*** Source data

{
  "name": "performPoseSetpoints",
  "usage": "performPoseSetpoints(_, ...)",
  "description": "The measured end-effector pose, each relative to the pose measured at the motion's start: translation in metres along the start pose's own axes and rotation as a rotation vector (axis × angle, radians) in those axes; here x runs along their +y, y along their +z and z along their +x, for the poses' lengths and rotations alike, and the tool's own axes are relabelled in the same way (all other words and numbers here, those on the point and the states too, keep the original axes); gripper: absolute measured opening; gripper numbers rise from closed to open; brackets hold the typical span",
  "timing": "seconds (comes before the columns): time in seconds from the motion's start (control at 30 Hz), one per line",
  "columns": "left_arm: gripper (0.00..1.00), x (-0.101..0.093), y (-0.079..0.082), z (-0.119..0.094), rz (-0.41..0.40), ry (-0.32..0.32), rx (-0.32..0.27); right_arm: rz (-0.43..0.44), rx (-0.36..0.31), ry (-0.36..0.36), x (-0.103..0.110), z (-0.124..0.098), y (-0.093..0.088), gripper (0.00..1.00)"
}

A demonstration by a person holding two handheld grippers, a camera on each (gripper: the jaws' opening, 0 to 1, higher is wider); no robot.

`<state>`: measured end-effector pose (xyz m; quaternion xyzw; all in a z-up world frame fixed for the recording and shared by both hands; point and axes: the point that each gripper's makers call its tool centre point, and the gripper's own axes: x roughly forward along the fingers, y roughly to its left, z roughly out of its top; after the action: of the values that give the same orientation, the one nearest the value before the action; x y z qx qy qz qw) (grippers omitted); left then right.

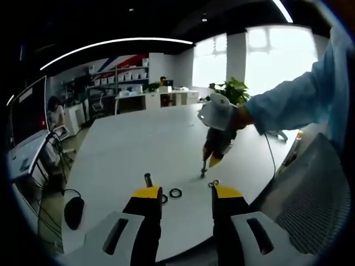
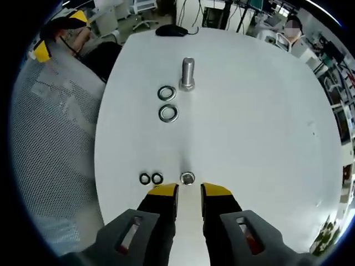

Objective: Place the washer onto the threaded stud by aligning its center hole with the stud, sliding it down to the base, and recovering from edge contact or off-axis alignment until the washer reaches the visible bottom stop.

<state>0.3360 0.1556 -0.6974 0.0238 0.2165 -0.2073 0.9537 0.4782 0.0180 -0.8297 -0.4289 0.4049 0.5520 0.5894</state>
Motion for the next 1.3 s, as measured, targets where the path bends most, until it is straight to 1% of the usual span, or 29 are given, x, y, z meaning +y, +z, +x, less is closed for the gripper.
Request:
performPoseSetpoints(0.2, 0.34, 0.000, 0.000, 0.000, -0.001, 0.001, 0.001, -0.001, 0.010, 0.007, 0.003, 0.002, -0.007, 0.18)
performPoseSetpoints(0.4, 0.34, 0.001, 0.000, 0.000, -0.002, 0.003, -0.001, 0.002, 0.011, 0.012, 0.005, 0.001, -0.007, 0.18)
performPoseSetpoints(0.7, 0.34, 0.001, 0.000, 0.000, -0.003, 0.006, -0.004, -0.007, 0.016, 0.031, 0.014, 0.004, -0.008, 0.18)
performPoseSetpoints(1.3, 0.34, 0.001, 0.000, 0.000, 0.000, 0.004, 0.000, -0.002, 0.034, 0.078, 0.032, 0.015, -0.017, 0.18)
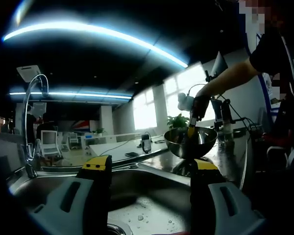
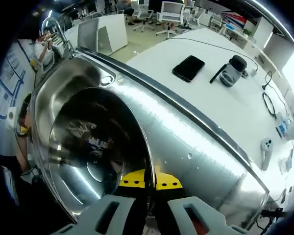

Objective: Pick up bowl with dirty water move over sink pour dirty water into sink return bowl to place

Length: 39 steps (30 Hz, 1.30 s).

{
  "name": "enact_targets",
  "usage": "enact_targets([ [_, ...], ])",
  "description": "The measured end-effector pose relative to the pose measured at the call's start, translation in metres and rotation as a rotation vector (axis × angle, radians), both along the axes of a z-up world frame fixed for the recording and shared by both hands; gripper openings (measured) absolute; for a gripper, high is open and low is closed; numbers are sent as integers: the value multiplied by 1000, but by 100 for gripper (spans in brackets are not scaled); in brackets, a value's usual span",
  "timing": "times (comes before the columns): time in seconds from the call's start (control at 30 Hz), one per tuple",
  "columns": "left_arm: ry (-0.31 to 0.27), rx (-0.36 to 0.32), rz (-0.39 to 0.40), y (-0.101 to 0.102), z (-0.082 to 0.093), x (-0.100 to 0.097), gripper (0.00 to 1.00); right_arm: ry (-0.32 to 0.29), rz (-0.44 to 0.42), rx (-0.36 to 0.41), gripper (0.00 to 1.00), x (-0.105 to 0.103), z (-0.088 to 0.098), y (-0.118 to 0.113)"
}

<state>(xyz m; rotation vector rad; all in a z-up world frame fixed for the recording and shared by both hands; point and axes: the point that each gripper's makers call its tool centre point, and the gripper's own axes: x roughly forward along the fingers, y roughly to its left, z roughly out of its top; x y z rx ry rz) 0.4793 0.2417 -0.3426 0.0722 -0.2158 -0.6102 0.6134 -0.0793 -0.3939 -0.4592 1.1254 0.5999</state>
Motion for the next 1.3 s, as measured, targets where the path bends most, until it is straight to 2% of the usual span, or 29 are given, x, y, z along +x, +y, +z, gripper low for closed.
enact_targets([
  [0.07,0,-1,1,0,0,0,59,-21,46,-12,0,3,2,3],
  [0.27,-2,-2,4,1,0,0,59,-50,103,-44,0,2,5,11],
  [0.3,-3,-1,4,1,0,0,59,-66,139,-53,0,3,6,12],
  [0.43,-4,0,5,1,1,-1,59,-79,163,-51,0,24,13,13],
  [0.57,-5,1,6,1,1,-1,59,-94,183,-65,0,34,16,14],
  [0.7,-7,2,8,1,1,0,59,-131,237,-71,0,43,22,23],
  [0.93,-5,7,6,0,0,0,59,-168,309,-132,0,42,27,36],
  [1.03,-5,4,6,0,0,0,59,-185,337,-115,0,45,31,43],
  [1.3,-5,1,10,1,0,-1,59,-233,377,-131,0,46,41,58],
])
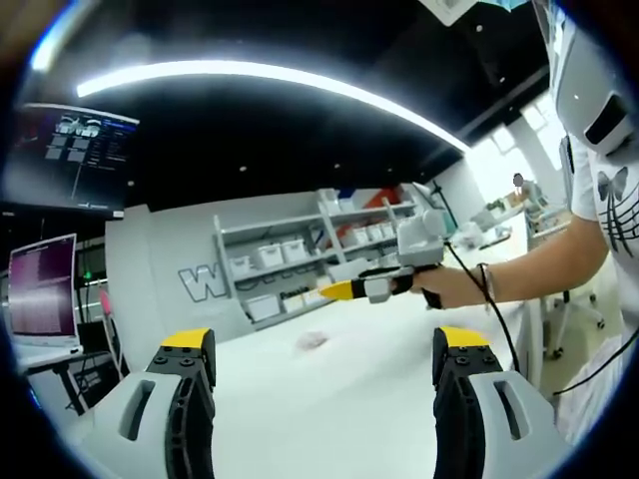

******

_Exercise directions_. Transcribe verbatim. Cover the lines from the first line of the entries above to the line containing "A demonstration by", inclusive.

_Response to the task_.
{
  "name": "performPoseSetpoints",
  "usage": "performPoseSetpoints(_, ...)",
  "description": "The measured end-effector pose, each relative to the pose measured at the motion's start: translation in metres along the start pose's own axes and rotation as a rotation vector (axis × angle, radians) in those axes; here x runs along their +y, y along their +z and z along their +x, for the poses' lengths and rotations alike, and the tool's own axes are relabelled in the same way (all other words and numbers here, those on the point and the states too, keep the original axes); gripper: absolute measured opening; gripper numbers rise from closed to open; brackets hold the typical span",
  "timing": "seconds (comes before the columns): time in seconds from the motion's start (control at 30 Hz), one per line",
  "columns": "left_arm: gripper (0.00..1.00), x (-0.101..0.093), y (-0.079..0.082), z (-0.119..0.094), rz (-0.41..0.40), ry (-0.32..0.32), rx (-0.32..0.27); right_arm: rz (-0.43..0.44), rx (-0.36..0.31), ry (-0.36..0.36), x (-0.103..0.110), z (-0.124..0.098), y (-0.093..0.088), gripper (0.00..1.00)"
}

A demonstration by a person holding two handheld grippers, a camera on each (gripper: the jaws' opening, 0 to 1, higher is wider); no robot.

Here the answer is complete.